[Brief]: In this data, count the lines in which "patterned" appears and give only that number.

[Given data]:
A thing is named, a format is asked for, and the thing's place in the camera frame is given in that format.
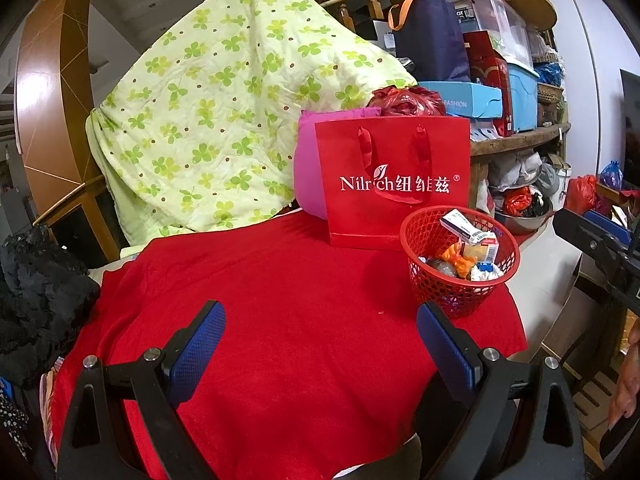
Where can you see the black floral cloth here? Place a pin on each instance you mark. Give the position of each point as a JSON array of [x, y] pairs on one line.
[[10, 420]]

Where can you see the metal bowl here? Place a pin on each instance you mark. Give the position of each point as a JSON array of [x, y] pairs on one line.
[[525, 222]]

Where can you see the dark foil wrapper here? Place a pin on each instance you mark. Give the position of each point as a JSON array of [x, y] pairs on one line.
[[440, 267]]

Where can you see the green clover print quilt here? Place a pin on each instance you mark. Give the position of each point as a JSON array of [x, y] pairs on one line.
[[210, 110]]

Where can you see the clear plastic storage box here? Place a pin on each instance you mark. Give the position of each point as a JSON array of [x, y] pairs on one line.
[[500, 25]]

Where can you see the blue storage bin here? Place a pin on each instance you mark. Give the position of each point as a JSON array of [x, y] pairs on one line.
[[522, 100]]

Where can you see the wooden cabinet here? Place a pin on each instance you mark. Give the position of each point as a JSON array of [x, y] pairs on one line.
[[45, 85]]

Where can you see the red plastic mesh basket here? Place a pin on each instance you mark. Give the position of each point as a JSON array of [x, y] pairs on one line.
[[430, 285]]

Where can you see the tall red box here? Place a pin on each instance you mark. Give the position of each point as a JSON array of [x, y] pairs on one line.
[[492, 80]]

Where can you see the small orange white box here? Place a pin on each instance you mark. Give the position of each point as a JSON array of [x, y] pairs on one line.
[[480, 252]]

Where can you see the striped cloth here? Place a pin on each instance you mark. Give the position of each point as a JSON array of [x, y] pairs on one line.
[[50, 395]]

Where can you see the blue cardboard box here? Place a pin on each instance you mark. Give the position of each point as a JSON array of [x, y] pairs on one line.
[[460, 97]]

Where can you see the white paper packet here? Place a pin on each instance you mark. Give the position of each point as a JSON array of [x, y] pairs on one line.
[[462, 225]]

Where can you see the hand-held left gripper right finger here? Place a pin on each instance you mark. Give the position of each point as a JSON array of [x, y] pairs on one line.
[[447, 350]]

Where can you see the black puffer jacket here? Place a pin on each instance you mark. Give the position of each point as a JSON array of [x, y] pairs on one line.
[[40, 300]]

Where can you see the small white blue packet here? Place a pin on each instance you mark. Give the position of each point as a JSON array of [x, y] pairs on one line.
[[487, 272]]

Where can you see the red paper bag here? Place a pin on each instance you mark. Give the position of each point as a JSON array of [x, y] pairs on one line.
[[360, 210]]

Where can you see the white plastic bag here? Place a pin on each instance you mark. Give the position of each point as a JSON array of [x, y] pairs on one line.
[[515, 170]]

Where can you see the woven basket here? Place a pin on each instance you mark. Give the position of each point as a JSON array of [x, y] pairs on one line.
[[550, 92]]

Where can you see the orange candy wrapper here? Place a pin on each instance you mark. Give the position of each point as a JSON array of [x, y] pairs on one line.
[[457, 260]]

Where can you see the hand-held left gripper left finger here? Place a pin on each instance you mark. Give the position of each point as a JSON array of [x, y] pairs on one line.
[[197, 345]]

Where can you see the tied blue plastic bag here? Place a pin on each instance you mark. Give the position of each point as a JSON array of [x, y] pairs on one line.
[[611, 175]]

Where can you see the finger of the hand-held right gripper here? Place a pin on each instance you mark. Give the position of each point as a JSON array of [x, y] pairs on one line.
[[612, 225], [585, 237]]

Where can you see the red black plastic bag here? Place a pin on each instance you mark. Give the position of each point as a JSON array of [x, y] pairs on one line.
[[517, 202]]

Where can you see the red blanket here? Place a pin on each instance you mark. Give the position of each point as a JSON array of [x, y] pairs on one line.
[[300, 335]]

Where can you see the navy tote bag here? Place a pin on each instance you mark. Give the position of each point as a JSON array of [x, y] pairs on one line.
[[430, 45]]

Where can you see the person's right hand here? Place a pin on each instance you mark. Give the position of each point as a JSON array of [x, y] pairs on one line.
[[629, 385]]

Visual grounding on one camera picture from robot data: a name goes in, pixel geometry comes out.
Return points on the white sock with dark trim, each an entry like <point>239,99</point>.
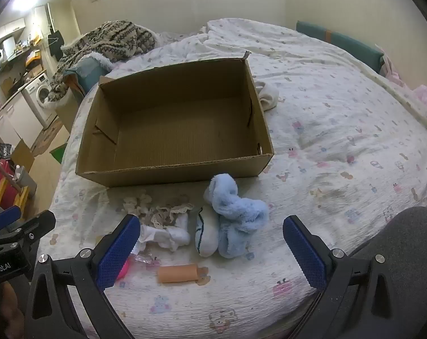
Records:
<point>206,236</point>

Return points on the white kitchen cabinet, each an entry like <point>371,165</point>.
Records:
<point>12,116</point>

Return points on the patterned floor rug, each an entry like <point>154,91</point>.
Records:
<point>47,130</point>

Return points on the brown cardboard box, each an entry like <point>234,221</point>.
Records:
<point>171,123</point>

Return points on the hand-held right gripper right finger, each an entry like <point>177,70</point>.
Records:
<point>305,254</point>

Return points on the patterned knit blanket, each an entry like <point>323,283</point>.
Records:
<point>104,39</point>

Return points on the tan stocking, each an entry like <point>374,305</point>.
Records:
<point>178,273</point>

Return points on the beige storage bin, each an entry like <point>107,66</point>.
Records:
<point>67,113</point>

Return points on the pink cloth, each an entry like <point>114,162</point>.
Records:
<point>425,95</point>

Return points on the red yellow plastic toy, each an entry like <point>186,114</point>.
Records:
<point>1,190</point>

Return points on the blue and white plush toy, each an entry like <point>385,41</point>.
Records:
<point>234,215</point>

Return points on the white wall cabinet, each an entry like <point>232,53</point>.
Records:
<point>8,28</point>

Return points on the small cardboard box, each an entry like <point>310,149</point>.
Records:
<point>23,155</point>

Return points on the black hanging garment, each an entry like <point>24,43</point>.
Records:
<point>54,44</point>

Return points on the clear plastic bag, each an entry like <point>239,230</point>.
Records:
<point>146,261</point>

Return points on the printed bedsheet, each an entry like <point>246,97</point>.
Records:
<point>340,130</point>

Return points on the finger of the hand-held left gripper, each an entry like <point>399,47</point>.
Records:
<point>33,229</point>
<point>5,216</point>

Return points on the white socks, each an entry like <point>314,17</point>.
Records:
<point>171,236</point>

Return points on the white washing machine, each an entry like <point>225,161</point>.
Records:
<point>40,95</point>

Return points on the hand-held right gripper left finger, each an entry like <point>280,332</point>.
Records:
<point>118,250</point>

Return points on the pink rubber toy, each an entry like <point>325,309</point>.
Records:
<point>123,270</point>

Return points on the white folded cloth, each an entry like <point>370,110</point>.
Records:
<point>268,95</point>

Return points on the teal pillow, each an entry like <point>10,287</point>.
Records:
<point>90,70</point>

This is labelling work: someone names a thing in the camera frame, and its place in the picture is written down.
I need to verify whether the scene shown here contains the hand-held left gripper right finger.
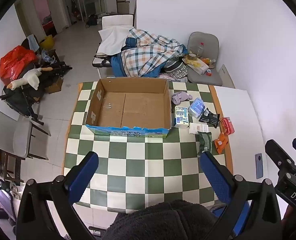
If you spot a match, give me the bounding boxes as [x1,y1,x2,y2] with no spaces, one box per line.
[199,151,283,240]

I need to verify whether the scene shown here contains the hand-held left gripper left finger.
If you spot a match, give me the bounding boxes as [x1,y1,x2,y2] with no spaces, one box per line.
[16,151,100,240]

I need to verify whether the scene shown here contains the orange packet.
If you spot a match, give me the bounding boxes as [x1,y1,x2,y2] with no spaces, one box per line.
[214,132,229,155]

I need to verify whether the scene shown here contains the green cloth pouch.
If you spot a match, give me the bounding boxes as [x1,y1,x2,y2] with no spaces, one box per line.
[196,131,213,154]

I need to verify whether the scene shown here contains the white packet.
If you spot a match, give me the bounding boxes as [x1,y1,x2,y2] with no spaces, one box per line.
[189,123,210,135]

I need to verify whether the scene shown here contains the red packet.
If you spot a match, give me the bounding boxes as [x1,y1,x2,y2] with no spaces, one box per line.
[219,117,235,136]

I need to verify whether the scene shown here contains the black packet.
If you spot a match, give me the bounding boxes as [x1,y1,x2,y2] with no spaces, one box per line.
[198,107,221,129]

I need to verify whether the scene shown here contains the blue-white medicine box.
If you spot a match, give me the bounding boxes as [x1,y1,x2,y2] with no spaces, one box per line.
[174,106,190,128]

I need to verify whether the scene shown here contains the clear blue wipes pack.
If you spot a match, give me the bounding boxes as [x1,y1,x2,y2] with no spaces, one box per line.
[188,98,205,118]

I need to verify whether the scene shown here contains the purple cloth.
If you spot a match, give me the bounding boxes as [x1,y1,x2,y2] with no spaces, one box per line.
[171,91,193,105]

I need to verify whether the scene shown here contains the blue smartphone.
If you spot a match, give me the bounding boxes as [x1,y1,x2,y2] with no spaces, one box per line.
[255,153,264,179]

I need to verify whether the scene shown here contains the dark fleece garment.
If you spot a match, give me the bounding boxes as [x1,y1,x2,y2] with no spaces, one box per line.
[104,199,219,240]

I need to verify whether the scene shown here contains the grey folding chair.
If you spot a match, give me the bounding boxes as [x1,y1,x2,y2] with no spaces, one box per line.
[0,110,51,161]

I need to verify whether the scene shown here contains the white leaning panel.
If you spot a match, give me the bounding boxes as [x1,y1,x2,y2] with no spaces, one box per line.
[219,64,236,89]

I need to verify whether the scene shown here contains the small brown cardboard box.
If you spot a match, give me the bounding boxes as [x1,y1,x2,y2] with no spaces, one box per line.
[44,76,64,94]

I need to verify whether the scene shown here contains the black folding rack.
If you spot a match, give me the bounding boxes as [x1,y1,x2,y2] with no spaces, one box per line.
[0,55,73,126]

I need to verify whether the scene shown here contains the yellow white snack package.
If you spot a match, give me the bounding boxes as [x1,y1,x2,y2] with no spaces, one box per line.
[182,55,210,76]

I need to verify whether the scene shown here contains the white goose plush toy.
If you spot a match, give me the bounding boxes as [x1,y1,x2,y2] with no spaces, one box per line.
[7,67,54,91]

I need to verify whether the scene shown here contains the black white striped cloth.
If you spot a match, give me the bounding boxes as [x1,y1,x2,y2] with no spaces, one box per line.
[163,57,189,79]

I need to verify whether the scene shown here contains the grey padded chair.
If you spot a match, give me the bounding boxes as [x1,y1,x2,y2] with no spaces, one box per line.
[187,32,223,87]

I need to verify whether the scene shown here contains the red plastic bag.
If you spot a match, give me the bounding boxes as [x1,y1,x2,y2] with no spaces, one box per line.
[0,45,39,86]

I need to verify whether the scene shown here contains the white pillow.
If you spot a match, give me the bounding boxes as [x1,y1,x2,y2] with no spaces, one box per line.
[98,26,135,56]

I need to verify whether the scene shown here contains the plaid blanket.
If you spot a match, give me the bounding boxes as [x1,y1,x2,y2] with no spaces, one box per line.
[110,28,188,78]

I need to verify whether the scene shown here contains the yellow bucket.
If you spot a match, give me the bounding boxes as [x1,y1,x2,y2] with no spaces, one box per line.
[39,35,55,51]

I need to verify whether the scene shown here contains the light blue cloth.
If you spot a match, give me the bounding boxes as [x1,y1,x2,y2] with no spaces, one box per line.
[26,34,40,52]

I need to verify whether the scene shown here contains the black bag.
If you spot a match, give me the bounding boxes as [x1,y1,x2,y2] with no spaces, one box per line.
[87,14,99,26]

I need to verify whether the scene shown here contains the white chair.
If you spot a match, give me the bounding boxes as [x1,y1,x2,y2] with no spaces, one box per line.
[101,14,135,30]

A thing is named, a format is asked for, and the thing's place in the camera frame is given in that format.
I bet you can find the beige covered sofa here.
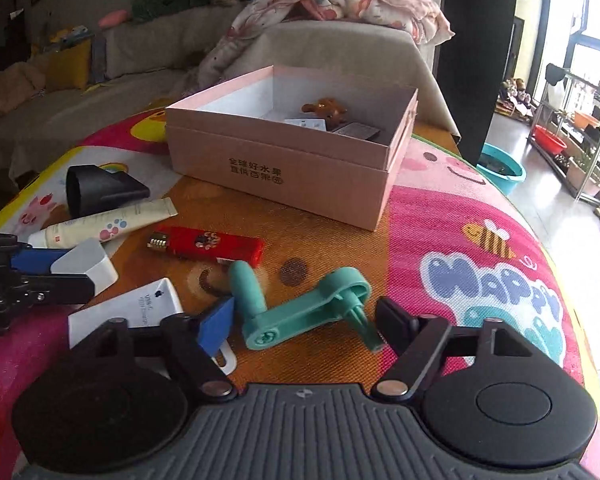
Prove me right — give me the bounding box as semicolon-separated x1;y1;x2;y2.
0;0;462;186

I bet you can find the dark packet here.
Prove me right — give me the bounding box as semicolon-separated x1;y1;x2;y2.
332;121;382;142

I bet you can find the pink plush toy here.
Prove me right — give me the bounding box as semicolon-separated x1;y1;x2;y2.
97;9;131;28

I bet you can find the pink cardboard box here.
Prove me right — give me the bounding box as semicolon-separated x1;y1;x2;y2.
165;65;420;232

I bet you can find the white cream tube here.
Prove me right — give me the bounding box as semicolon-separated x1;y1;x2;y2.
28;197;178;250

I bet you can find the colourful cartoon play mat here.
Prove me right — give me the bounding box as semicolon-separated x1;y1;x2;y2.
0;105;600;480

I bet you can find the white remote control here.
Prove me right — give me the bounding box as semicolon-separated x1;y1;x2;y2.
283;116;329;131

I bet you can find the teal plastic basin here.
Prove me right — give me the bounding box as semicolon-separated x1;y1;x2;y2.
476;142;527;196

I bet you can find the potted plant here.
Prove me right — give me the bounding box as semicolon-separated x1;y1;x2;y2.
566;152;600;191

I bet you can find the black hair dryer nozzle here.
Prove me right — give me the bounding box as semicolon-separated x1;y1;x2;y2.
66;165;151;218

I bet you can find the pile of plush toys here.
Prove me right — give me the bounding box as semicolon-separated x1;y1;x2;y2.
497;77;536;118

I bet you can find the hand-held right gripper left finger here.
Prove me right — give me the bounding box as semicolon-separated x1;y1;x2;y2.
70;296;237;401

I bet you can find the brown bear figurine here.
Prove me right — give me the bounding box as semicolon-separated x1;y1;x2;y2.
301;97;348;125

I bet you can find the yellow plush toy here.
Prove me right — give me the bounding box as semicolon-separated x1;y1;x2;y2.
47;25;95;47

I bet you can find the red lighter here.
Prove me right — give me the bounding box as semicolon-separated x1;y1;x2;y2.
147;226;266;267

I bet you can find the red plastic basin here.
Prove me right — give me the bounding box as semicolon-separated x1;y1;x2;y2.
534;126;568;156

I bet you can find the yellow cushion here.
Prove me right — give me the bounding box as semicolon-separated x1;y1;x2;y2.
45;40;93;92

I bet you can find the teal plastic crank handle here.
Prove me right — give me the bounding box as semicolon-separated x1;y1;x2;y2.
230;260;386;353

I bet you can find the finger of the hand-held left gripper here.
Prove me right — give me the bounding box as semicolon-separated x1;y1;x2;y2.
0;232;71;275
0;272;97;311

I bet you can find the white plastic scoop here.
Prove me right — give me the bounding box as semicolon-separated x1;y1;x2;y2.
50;238;118;293

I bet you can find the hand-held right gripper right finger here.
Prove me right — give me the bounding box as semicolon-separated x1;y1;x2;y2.
371;296;571;401

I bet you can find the green plush toy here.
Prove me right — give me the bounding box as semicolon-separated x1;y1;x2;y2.
130;0;208;23

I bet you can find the beige cloth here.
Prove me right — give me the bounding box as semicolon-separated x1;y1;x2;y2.
0;62;47;122

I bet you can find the white power adapter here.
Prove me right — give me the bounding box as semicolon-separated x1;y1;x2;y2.
67;277;185;350

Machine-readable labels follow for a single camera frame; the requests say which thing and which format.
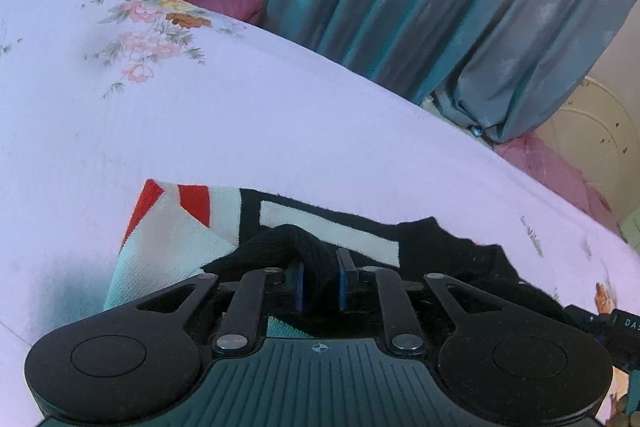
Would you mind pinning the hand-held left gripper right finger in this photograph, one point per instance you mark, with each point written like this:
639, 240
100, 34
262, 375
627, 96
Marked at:
343, 283

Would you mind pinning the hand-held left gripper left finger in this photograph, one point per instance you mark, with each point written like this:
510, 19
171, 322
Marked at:
299, 288

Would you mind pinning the striped knit sweater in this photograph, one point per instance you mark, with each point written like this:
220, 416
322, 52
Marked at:
350, 232

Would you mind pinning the person's right hand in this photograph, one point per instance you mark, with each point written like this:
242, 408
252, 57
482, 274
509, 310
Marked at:
603, 298

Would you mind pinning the pink mattress cover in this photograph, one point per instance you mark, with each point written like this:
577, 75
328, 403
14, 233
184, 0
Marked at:
550, 167

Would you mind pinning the floral bed sheet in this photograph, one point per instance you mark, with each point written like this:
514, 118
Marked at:
150, 117

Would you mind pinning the white metal bed frame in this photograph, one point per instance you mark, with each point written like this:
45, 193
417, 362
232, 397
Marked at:
600, 132

[Result of the exercise]: 2